------ COLLECTED MATERIAL ------
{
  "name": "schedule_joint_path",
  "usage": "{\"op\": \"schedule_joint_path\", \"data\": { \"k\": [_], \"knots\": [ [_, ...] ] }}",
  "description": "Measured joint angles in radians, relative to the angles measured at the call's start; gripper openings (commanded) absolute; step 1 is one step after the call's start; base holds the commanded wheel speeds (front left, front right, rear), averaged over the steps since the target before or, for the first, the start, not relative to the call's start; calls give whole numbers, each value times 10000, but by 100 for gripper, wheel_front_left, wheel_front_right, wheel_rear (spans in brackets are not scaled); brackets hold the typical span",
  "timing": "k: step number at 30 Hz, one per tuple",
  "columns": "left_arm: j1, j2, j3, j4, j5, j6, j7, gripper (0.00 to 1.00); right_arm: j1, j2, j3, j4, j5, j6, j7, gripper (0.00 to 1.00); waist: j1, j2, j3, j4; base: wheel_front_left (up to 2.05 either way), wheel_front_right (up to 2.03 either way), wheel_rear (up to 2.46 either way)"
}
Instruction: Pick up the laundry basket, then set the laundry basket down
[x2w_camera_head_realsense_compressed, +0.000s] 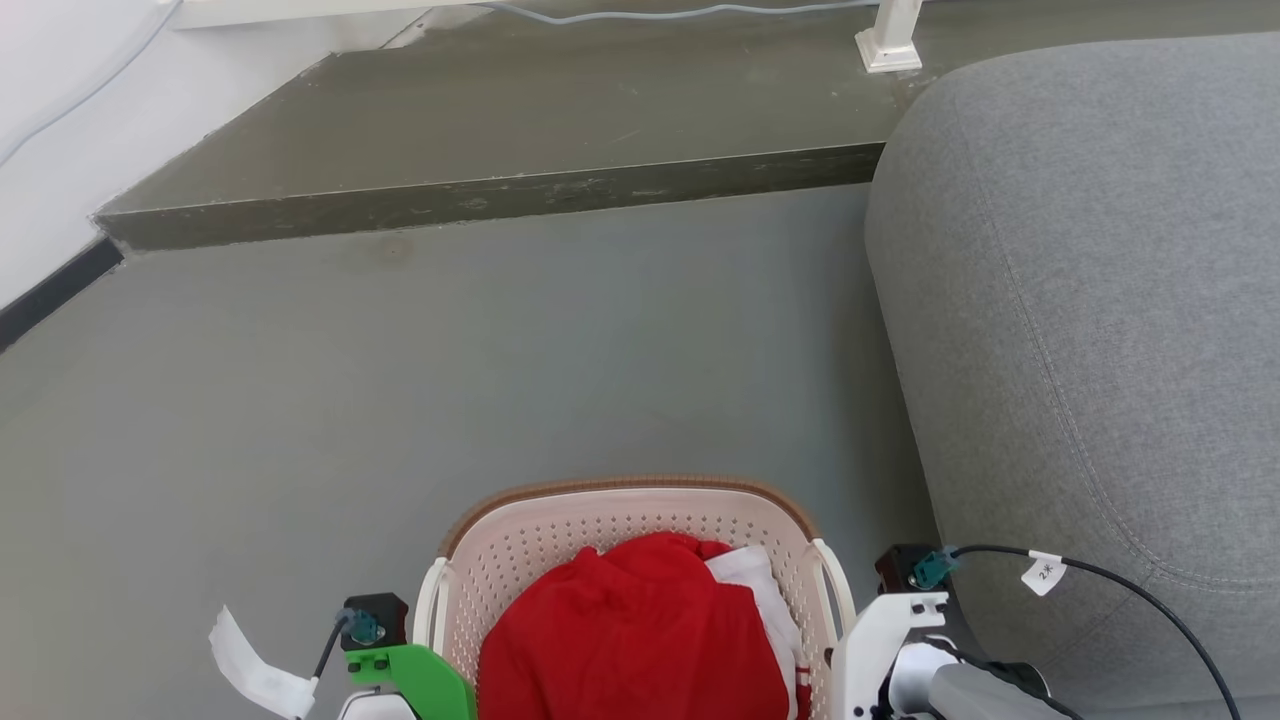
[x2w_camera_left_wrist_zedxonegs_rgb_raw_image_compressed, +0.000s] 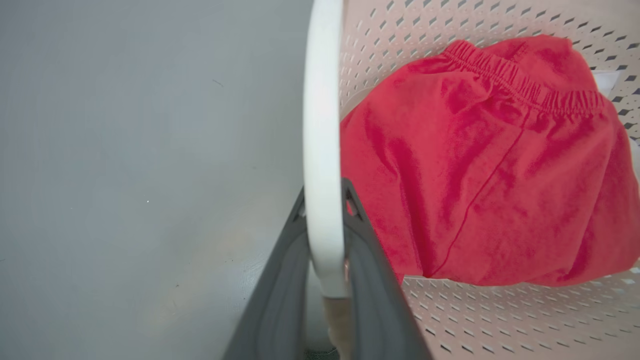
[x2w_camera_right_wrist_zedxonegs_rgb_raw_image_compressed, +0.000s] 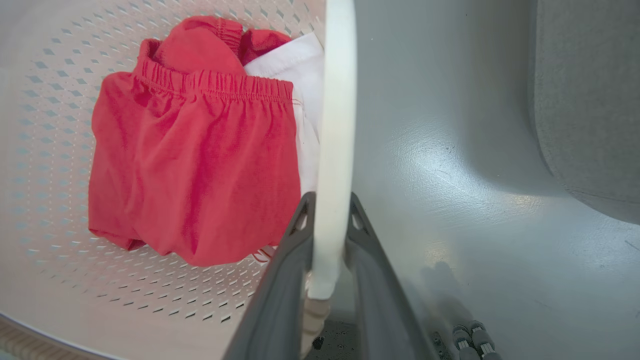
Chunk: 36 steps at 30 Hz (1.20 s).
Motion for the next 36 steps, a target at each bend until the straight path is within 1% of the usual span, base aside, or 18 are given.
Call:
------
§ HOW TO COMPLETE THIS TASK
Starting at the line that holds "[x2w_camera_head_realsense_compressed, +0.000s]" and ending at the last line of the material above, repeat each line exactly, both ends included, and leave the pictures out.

§ SOLUTION TO THIS TASK
[x2w_camera_head_realsense_compressed, +0.000s] 
[x2w_camera_left_wrist_zedxonegs_rgb_raw_image_compressed, +0.000s] 
[x2w_camera_right_wrist_zedxonegs_rgb_raw_image_compressed, +0.000s] 
Chunk: 36 steps at 30 Hz (1.20 s).
Motion for the next 36 steps, a target at each bend until the straight path is within 1% of the usual span, base aside, or 18 are given.
Call:

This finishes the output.